These are notes and a working example of a lexer written in Go. This was developed by going through the Lexing portion of Writing An Interpreter In Go.
This does not contain a working programming language. This repository only contains an example toy lexical analyzer used as the first step in creating a programming language. A lexer takes source code as input and outputs the tokens that represent it. In our toy lexer, you will find the following subset tokens:
Token | Description |
---|---|
ILLEGAL |
Denotes a value or set of characters that the lexer does not recognize. |
EOF |
Denotes the end of file. Every program will end with an EOF token. |
IDENT |
Denotes a user-defined identifier. |
INT |
Denotes an integer. |
- A lexer takes source code as input and output the tokens that represent it. It is also known as lexical analysis, lexing, or tokenization.
- Lexing is the first step in transforming text written by humans to a computer-readable format that is easy to work with.
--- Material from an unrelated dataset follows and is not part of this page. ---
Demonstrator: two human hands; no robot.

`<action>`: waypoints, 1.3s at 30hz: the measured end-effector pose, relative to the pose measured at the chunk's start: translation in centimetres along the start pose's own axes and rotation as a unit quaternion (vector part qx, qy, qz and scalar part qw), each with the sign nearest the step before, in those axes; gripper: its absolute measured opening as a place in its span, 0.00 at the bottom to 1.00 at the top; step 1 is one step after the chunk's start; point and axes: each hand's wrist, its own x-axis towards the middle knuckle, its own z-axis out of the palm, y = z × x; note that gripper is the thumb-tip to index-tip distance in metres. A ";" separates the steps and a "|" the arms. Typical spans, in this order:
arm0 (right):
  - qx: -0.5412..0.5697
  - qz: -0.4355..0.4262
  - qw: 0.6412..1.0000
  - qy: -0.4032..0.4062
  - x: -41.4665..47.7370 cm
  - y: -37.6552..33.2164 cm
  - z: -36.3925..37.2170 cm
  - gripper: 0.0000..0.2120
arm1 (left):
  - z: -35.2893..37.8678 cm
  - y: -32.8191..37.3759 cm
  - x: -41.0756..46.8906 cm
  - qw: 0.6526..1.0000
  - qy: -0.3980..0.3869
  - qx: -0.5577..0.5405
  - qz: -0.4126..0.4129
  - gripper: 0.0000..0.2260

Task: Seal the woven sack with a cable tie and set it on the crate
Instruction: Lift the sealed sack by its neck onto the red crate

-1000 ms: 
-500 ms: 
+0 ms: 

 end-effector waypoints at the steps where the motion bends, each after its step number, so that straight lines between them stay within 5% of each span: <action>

Source code: let x = 5 + 5; Lexical output: [ LET, IDENTIFIER("x"), EQUAL_SIGN, INTEGER(5), PLUS_SIGN, INTEGER(5), SEMICOLON ]
- Lexing is the first step in transforming text written by humans to a computer-readable format that is easy to work with.
- Tokens are small, categorizable data structures that are fed to a parser, which handles the second transformation step, turning our tokens into an Abstract Syntax Tree (AST).
- A token is a string with an assigned and identifiable meaning. It is structured as a pair consisting of a token name and an optional token value.
- The token name is a category of lexical unit. Common token names are
- identifier: names the programmar chooses
- keyword: names already in the programming language
- separator: puncuation characters and paired-delimiters
- operator: symbols that operate on arguments and produce results
- literal: numeric, logical, textual, reference literals
- comment: line, block